**Requirement**
Output the material exactly, keeping every line intact.

**Recorded information**
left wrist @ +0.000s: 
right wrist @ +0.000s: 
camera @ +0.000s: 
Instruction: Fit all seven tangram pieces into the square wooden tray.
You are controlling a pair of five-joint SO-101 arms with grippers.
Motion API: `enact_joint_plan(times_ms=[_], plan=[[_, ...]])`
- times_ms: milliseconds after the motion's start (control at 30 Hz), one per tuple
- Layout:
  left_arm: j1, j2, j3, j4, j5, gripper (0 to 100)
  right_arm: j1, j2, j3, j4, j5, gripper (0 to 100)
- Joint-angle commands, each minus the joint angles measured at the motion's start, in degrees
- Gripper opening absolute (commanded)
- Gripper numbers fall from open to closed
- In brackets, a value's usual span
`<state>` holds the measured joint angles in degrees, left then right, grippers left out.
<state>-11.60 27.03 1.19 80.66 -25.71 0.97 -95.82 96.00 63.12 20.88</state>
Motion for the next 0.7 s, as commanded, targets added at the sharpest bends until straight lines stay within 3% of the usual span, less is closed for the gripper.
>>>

**Response below**
left wrist @ +0.000s: 
right wrist @ +0.000s: 
camera @ +0.000s: 
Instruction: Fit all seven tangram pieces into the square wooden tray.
You are controlling a pair of five-joint SO-101 arms with grippers.
Motion API: `enact_joint_plan(times_ms=[_], plan=[[_, ...]])`
- times_ms: milliseconds after the motion's start (control at 30 Hz), one per tuple
- Layout:
  left_arm: j1, j2, j3, j4, j5, gripper (0 to 100)
  right_arm: j1, j2, j3, j4, j5, gripper (0 to 100)
- Joint-angle commands, each minus the joint angles measured at the motion's start, in degrees
- Gripper opening absolute (commanded)
- Gripper numbers fall from open to closed
- In brackets, a value's usual span
`<state>` holds the measured joint angles in degrees, left then right, grippers left out.
<state>-11.60 27.03 1.19 80.66 -25.71 0.97 -95.82 96.00 63.12 20.88</state>
Motion for the next 0.7 s, as commanded, targets added at the sharpest bends until straight lines stay within 3% of the usual span, less is closed for the gripper.
>>>

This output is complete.